• [EXERCISE GOAL]:
Count the lines containing "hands" in the entries underneath, and state that count without anything else.

====

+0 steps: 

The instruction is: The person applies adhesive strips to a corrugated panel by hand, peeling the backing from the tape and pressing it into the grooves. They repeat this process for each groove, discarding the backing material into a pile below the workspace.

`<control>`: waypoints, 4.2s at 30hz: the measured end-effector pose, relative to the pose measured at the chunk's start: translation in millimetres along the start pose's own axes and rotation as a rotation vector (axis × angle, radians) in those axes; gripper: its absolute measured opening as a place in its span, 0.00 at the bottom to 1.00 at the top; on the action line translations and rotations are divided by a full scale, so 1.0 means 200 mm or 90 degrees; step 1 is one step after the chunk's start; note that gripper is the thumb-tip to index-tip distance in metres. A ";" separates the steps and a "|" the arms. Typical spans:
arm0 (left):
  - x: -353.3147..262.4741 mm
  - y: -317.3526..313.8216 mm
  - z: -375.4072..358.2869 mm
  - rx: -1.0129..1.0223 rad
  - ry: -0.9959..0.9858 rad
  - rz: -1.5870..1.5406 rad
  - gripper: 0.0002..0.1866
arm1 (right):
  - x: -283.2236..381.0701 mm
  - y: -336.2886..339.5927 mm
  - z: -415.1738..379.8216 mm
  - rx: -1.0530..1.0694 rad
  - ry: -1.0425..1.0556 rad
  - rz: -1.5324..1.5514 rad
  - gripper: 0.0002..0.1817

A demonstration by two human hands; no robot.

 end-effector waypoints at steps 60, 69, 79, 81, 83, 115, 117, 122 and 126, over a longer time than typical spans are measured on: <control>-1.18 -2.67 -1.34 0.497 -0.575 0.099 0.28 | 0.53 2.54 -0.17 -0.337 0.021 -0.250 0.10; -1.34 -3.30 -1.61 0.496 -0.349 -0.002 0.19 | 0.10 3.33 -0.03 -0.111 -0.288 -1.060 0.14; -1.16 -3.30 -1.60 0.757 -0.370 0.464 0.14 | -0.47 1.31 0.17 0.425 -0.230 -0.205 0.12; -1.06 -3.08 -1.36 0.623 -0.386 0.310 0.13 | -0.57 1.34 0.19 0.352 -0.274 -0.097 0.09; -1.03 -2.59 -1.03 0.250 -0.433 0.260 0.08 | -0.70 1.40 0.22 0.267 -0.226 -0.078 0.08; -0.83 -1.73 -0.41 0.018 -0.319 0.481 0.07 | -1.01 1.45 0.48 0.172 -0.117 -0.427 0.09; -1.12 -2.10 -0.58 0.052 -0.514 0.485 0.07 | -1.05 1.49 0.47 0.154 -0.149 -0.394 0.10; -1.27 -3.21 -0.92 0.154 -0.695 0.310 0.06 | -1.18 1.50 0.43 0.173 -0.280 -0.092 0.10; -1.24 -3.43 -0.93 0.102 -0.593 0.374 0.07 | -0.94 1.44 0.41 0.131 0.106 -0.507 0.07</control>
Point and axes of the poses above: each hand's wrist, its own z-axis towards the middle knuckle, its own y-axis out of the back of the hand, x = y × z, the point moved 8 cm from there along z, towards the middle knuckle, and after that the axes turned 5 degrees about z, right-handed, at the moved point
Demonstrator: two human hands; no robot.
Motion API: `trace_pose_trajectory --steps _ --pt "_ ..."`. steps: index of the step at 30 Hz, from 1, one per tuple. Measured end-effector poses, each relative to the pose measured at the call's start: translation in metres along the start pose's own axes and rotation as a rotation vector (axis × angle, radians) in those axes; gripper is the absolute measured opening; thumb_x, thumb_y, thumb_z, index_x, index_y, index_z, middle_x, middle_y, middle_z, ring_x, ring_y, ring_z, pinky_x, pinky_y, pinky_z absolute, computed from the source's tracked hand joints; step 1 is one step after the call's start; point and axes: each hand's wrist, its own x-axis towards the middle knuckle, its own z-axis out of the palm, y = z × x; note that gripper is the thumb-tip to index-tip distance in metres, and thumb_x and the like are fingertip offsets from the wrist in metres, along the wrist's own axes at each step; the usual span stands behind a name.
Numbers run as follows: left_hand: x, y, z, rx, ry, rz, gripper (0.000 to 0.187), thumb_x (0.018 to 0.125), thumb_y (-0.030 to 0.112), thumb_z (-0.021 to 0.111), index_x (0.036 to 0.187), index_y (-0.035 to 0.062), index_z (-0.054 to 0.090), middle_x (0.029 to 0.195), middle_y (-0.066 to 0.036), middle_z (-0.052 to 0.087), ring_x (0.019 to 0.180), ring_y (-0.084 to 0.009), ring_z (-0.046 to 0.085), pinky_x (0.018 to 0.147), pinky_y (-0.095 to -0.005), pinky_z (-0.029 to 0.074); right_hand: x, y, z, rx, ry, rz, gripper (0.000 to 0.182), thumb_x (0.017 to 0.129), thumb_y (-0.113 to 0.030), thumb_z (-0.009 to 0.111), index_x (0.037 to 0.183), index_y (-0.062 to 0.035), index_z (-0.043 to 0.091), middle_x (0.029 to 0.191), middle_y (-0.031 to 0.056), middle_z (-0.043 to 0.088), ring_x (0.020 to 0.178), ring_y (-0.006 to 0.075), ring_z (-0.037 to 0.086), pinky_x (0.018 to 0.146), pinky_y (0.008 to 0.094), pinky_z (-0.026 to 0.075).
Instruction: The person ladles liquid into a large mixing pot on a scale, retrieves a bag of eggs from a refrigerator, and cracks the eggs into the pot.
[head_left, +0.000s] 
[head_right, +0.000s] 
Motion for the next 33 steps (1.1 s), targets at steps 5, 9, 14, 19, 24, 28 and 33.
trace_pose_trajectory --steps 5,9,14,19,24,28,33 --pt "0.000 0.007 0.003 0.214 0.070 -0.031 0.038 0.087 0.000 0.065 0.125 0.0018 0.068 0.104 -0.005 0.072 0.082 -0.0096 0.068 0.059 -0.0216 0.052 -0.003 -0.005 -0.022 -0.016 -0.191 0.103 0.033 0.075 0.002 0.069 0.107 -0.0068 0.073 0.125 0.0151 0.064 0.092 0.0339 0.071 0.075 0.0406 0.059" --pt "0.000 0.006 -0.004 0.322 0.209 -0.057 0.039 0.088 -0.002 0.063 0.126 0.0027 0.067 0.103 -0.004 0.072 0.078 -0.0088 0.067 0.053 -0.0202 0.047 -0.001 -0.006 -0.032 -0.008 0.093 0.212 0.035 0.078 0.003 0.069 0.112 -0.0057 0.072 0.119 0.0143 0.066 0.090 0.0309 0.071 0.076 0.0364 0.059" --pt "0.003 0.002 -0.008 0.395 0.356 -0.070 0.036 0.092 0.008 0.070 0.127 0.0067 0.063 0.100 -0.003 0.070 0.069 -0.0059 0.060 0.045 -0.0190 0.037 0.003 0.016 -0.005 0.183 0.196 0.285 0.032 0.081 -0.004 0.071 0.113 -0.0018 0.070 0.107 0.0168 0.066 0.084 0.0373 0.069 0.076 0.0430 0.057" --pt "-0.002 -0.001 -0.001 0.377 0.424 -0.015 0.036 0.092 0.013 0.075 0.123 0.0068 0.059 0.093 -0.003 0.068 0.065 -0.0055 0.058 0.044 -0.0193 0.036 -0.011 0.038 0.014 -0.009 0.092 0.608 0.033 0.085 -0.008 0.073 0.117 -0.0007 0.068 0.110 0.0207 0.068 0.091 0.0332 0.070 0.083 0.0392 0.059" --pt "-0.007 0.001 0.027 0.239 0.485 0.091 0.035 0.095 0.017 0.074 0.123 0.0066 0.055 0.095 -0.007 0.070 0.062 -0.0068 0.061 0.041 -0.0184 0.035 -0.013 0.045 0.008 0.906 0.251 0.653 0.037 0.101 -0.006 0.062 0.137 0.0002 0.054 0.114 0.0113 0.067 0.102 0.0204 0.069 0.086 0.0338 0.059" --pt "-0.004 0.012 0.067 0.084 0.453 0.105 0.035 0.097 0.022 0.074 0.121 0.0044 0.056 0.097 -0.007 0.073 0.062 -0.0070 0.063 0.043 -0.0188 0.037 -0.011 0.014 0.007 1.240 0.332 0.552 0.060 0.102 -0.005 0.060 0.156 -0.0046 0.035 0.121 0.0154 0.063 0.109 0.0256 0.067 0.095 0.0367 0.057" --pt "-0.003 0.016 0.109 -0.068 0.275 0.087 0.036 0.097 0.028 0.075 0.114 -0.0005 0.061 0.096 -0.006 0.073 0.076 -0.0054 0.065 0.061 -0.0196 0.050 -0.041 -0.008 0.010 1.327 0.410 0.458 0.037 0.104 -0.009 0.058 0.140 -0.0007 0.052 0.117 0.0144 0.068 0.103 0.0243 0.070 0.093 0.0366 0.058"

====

• [ANSWER TO THIS TASK]:
2